Maybe I sound like a broken record, but I blame the media and the celebrity given these desperate fools. The question every outlet tried to answer the morning of Friday, Feb. 15: Who was Kazmierczak really? I say, who cares? He was an idiot who did something really stupid, devastating the families and friends of innocents.

This crusade may sound tired. But newspapers should behave more responsibly. Let’s avoid glorifying with movie words like "
gunman," " rampage," " pump-action Remington" and " victim total." This is not Hollywood. " Mystery Remains Over Campus Gunman," wrote The Press Association — and just about everyone else. Sometimes headlines are news, and sometimes they make more news.

Ny Times To Slash 100 From Newsroom

The mighty Times is bowing to finance pressures and cutting about 100 jobs. But what still fails to make sense to me is how newspapers expect to make a comeback when they’re lessening the quality of their news. Even Executive Editor Bill Keller says the layoffs and cutbacks would affect the Times’ ability to do its job. He’s quoted as saying that to meet the budget goals, the paper will have to cover less, giving the advantage to its competitors. Who are those competitors? How about the Wall Street Journal, snapped up in December by Rupert Murdoch’s News Corporation?

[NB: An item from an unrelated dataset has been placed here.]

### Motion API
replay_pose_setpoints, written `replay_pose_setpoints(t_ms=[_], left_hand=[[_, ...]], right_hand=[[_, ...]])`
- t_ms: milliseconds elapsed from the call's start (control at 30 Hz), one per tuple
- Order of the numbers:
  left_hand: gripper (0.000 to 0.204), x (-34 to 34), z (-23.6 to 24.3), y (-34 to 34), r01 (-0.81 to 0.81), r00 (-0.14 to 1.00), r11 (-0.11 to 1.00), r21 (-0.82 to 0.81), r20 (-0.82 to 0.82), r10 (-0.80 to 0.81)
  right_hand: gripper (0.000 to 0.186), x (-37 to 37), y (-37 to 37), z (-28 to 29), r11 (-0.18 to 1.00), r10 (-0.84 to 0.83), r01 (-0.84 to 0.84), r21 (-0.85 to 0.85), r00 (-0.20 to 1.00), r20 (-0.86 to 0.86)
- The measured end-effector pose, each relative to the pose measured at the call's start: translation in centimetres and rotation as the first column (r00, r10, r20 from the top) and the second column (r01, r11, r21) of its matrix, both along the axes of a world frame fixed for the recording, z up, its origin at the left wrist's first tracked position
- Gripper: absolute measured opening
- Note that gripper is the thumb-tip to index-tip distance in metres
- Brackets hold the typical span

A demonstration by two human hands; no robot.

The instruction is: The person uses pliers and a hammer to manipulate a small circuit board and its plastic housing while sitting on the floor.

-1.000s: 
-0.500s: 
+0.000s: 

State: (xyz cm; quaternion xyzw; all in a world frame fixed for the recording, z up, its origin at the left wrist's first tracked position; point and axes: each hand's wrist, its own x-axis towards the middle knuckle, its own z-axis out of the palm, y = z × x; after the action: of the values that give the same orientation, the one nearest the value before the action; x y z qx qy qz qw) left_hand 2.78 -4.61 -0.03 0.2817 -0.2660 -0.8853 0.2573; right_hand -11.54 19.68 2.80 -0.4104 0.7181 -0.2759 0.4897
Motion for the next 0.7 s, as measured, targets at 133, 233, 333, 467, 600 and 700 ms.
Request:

This is the new landscape. Investigative reporters are being elbowed out by the much cheaper columnists and commentators. And every major news outlet dropped the ball at the start of the Iraq War. We need more people in our newsrooms asking questions of our government, not fewer.

Save The Sinking Trib

Some citizens are not content to sit idly by while their city becomes a one-newspaper town. Help prevent a paper news monopoly in Albuquerque by attending a community meeting at the UNM School of Law, Room 2405. V. B. Price will speak, and he’s trying to enlist support to find a way to salvage Albuquerque’s 84-year-old afternoon daily. Though the PR firm thinking of buying the Tribune backed out of the deal in late January, this group of citizens, out of love for news competition in Burque, is setting out to do what top dollar can’t. Find out what the Friends of the Albuquerque Tribune are up to Thursday, Feb. 21, at 7 p.m.